### Task requirements
Without including any pictures, reproduce the full listing exactly.

---*---

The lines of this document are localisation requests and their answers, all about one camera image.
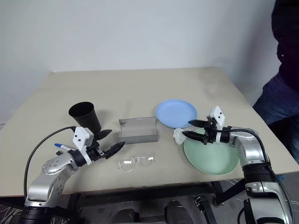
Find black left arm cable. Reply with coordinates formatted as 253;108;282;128
24;126;77;199

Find small dark rounded shape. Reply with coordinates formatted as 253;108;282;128
112;208;141;224

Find black plastic cup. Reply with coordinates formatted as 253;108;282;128
68;101;102;133

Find blue plate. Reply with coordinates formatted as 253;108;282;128
156;99;198;129

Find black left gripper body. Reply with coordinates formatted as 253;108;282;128
85;134;106;163

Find grey glasses case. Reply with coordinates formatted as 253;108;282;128
117;116;159;146

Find clear-framed glasses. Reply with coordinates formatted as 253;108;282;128
116;153;156;172

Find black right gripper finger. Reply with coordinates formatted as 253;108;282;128
181;131;206;144
188;119;207;128

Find black metal table frame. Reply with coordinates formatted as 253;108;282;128
63;179;246;224

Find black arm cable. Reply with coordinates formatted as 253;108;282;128
219;127;294;224
24;126;77;199

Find white tissue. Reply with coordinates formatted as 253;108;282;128
172;127;187;146

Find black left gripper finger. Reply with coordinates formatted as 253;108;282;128
94;129;112;141
103;141;126;160

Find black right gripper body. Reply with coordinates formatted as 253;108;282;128
201;117;218;146

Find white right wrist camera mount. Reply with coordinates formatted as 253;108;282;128
206;105;227;144

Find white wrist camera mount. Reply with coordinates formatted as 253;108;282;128
206;105;227;144
72;126;94;151

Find green plate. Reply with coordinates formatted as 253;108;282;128
183;128;239;175

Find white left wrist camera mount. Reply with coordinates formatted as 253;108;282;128
72;126;94;151

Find person in dark clothes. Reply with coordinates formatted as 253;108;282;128
253;0;299;164

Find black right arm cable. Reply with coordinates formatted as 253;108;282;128
219;127;294;224

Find large dark rounded shape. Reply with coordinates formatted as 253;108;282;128
164;200;199;224

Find blue-capped white marker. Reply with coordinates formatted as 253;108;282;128
54;143;77;152

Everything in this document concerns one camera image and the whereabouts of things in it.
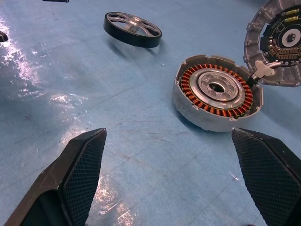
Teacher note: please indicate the dark rounded object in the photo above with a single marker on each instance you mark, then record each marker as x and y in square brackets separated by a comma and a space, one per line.
[2, 37]

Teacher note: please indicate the silver motor cover circuit board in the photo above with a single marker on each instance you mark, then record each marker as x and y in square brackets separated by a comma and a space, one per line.
[252, 42]

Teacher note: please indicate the dark flat object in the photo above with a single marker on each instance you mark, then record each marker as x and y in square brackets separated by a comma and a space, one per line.
[56, 1]

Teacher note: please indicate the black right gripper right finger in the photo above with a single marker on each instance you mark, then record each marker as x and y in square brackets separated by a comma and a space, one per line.
[270, 179]

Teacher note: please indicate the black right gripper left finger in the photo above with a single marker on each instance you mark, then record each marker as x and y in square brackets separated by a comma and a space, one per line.
[70, 179]

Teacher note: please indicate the silver stator with copper windings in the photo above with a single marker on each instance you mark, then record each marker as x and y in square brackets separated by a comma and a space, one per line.
[195, 117]

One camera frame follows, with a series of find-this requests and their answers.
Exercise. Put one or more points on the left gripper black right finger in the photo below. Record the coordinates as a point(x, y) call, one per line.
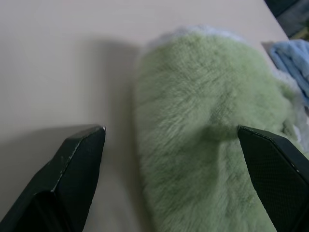
point(280, 174)

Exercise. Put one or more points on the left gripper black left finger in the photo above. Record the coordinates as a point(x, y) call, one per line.
point(74, 171)

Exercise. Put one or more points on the green towel with white trim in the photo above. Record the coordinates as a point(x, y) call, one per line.
point(188, 108)

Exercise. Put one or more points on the light blue cloth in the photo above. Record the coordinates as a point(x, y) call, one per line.
point(293, 62)

---*---

### Completed task
The lines of this document are localisation requests and their answers, all about one camera image.
Find black left arm cable. Reply with coordinates formatted as 253;108;282;128
24;126;77;199

Find small dark rounded shape. Reply with coordinates formatted as 253;108;282;128
112;208;141;224

Find black plastic cup. Reply with coordinates formatted as 253;108;282;128
68;101;102;133

Find blue plate. Reply with coordinates formatted as 253;108;282;128
156;99;198;129

Find black left gripper body. Reply with coordinates formatted as 253;108;282;128
85;134;106;163

Find grey glasses case. Reply with coordinates formatted as 253;108;282;128
117;116;159;146

Find clear-framed glasses. Reply with coordinates formatted as 253;108;282;128
116;153;156;172

Find black right gripper finger. Reply with coordinates formatted as 253;108;282;128
181;131;206;144
188;119;207;128

Find black metal table frame. Reply with coordinates formatted as 253;108;282;128
63;179;246;224

Find black arm cable. Reply with coordinates formatted as 253;108;282;128
219;127;294;224
24;126;77;199

Find white tissue. Reply with coordinates formatted as 253;108;282;128
172;127;187;146

Find black left gripper finger. Reply with coordinates formatted as 253;108;282;128
94;129;112;141
103;141;126;160

Find black right gripper body. Reply with coordinates formatted as 253;108;282;128
201;117;218;146

Find white right wrist camera mount. Reply with coordinates formatted as 253;108;282;128
206;105;227;144

Find white wrist camera mount. Reply with coordinates formatted as 253;108;282;128
206;105;227;144
72;126;94;151

Find green plate. Reply with coordinates formatted as 253;108;282;128
183;128;239;175

Find white left wrist camera mount. Reply with coordinates formatted as 253;108;282;128
72;126;94;151

Find person in dark clothes. Reply with coordinates formatted as 253;108;282;128
253;0;299;164

Find black right arm cable. Reply with coordinates formatted as 253;108;282;128
219;127;294;224

Find large dark rounded shape. Reply with coordinates formatted as 253;108;282;128
164;200;199;224

Find blue-capped white marker. Reply with coordinates formatted as 253;108;282;128
54;143;77;152

Everything in this document concerns one camera image and the whereabouts of things in it.
Teacher note: please indicate the dark rounded object in the photo above with a single marker on each instance you mark, then record each marker as x and y in square brackets separated by a comma and a space, one per line.
[2, 37]

Teacher note: please indicate the silver motor cover circuit board in the photo above with a single marker on each instance you mark, then record each marker as x and y in square brackets separated by a comma and a space, one per line.
[252, 42]

Teacher note: please indicate the dark flat object in the photo above with a single marker on each instance you mark, then record each marker as x and y in square brackets separated by a comma and a space, one per line.
[56, 1]

Teacher note: please indicate the black right gripper right finger in the photo above with a single marker on each instance you mark, then record each marker as x and y in square brackets separated by a comma and a space, one per line.
[270, 179]

Teacher note: please indicate the black right gripper left finger in the photo above with a single marker on each instance you mark, then record each marker as x and y in square brackets separated by a comma and a space, one per line.
[70, 179]

Teacher note: please indicate the silver stator with copper windings in the photo above with a single marker on each instance you mark, then record each marker as x and y in square brackets separated by a comma and a space, one per line.
[195, 117]

One camera frame follows, with a series of find-this requests and their answers.
Exercise. Put one or more points on the left gripper black right finger in the photo below. Record the coordinates as a point(x, y) call, one per line.
point(280, 174)

Exercise. Put one or more points on the left gripper black left finger in the photo above. Record the coordinates as a point(x, y) call, one per line.
point(74, 171)

Exercise. Put one or more points on the green towel with white trim in the photo above. Record the coordinates as a point(x, y) call, one per line.
point(188, 108)

Exercise. Put one or more points on the light blue cloth in the photo above. Record the coordinates as a point(x, y) call, one per line.
point(293, 62)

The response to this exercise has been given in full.